Return the lines below exactly as they appear, please, starting with the first and ending with the one that contains "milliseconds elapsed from".

Stored dataset items:
# # # #

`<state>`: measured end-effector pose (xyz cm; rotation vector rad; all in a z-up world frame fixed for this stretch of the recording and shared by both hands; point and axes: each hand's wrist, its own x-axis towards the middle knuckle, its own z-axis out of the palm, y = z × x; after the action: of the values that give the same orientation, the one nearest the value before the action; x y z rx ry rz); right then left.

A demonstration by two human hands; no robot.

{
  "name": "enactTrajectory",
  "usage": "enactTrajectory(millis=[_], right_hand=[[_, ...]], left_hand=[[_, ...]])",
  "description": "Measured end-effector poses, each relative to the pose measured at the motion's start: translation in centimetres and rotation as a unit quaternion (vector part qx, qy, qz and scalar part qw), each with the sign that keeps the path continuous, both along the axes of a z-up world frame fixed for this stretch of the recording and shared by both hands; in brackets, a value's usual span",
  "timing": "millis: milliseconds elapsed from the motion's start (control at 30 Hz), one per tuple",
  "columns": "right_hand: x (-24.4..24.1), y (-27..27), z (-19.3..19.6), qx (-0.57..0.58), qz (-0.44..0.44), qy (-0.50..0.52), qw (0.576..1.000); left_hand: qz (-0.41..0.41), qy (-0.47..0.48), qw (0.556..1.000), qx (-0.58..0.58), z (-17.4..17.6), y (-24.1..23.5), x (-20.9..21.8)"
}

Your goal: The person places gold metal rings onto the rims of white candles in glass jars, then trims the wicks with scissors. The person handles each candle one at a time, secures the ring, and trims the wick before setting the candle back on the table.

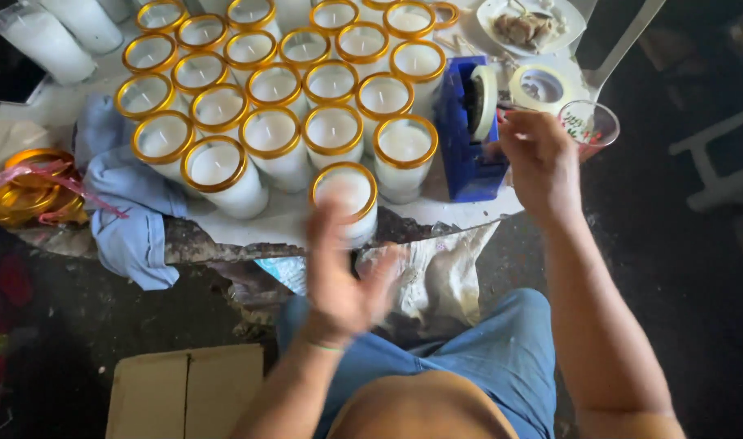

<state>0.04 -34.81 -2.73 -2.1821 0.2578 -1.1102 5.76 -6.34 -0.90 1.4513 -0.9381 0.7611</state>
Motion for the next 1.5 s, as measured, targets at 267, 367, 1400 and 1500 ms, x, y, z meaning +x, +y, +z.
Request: enactTrajectory(millis=[267, 367, 1400, 1500], right_hand=[[-9.8, 9.3, 6.2, 0.064, -0.066, -0.021, 0.996], [-19.2, 9.4, -5.8, -0.256, -0.395, 0.428, 0.771], [-4.2, 3.3, 0.2, -0.023, -0.006, 0.119, 0.993], [-5.2, 4.8, 1.1, -0.070, 0.035, 0.132, 0.988]], left_hand=[[-0.362, 0.411, 0.818, 0.174, -3.8, -10.6, -1.7], [-0.503, 0.519, 0.689, 0.049, -6.0, -12.7, -1.3], [-0.362, 0.480, 0.784, 0.154, -10.4, -9.7, -2.9], [-0.319, 0.450, 0.819, 0.161, -5.8, -5.8, -2.6]])
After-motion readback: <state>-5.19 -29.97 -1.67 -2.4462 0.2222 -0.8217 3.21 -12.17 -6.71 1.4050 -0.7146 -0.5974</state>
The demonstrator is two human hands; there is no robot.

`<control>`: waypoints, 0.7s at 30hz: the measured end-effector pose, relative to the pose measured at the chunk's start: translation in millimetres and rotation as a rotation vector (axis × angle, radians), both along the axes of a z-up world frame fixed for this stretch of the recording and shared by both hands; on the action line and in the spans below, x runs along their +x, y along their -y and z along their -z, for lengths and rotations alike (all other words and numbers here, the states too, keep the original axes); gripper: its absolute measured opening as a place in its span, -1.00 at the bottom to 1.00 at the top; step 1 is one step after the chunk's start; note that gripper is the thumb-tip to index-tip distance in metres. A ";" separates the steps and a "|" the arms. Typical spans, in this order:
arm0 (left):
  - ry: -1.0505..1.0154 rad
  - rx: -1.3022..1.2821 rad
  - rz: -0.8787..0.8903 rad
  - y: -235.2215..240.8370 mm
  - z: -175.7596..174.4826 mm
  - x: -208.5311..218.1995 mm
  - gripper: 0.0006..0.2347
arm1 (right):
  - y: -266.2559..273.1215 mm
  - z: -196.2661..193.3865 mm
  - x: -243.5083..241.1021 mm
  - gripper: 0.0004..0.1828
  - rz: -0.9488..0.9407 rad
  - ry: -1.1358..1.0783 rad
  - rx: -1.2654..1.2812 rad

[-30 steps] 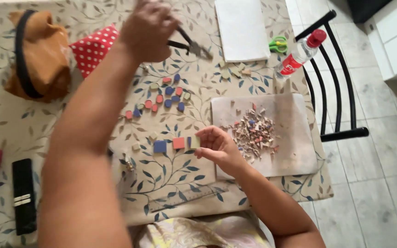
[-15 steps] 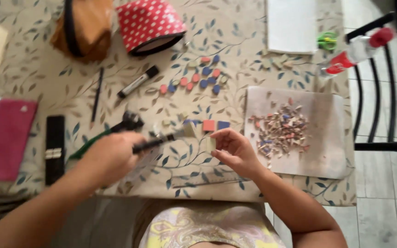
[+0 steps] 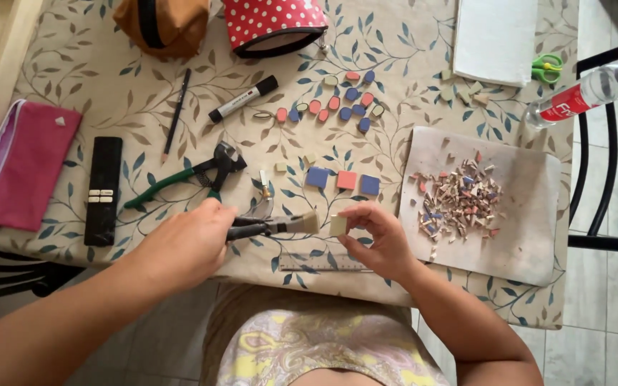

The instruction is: The person uses pliers to cut and shape small, colorful rectangular pieces on a table. They then use a small tool to scrape or carve the edges of these pieces, creating shavings that are collected on a white sheet.

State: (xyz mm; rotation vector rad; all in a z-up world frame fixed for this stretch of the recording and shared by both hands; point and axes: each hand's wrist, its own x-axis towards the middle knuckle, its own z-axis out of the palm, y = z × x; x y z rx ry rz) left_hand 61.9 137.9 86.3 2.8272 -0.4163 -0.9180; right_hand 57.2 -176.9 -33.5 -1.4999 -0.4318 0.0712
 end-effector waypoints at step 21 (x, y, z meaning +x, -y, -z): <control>-0.026 -0.045 0.064 17.1 -2.2 8.0 -0.52 | -5.0 3.1 -3.6 -0.61 0.043 0.121 -0.075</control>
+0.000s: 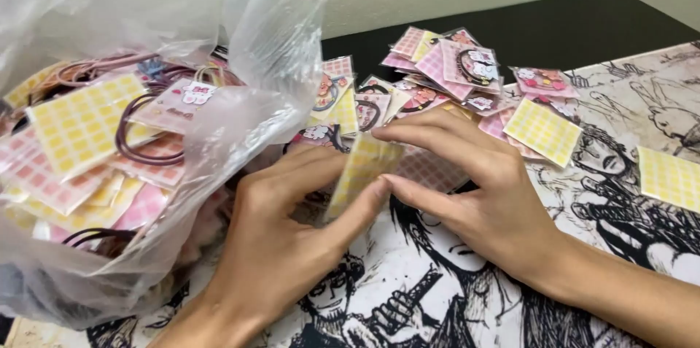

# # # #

## Solution
`<state>`: measured end-effector pose (xyz cm; rotation vector rad; all in a z-up world frame fixed for this stretch of the recording and shared by both hands; point and axes: each hand's wrist, its own x-axis towards the middle knuckle, its own z-axis out of the palm, y = z × x; after the action: of the values that give the same orientation, the one nearest the value before the action; x y z rx ry rz); right then left.

A demonstration by two human hands; no robot.

{
  "name": "enactTrajectory",
  "usage": "enactTrajectory(millis=[_], right_hand=[[_, ...]], left_hand=[[_, ...]])",
  "description": "Measured end-effector poses, each relative to the pose measured at the motion's start: translation in centimetres and rotation as a unit quaternion (vector part qx, qy, qz and scalar part qw), each with the sign that keeps the path continuous, both along the axes of a z-up world frame fixed for this stretch of the recording and shared by both hands; in brackets, a value's usual span",
  "timing": "millis: milliseconds elapsed from the motion's start (control at 30 Hz), one per tuple",

There is nothing further to the answer.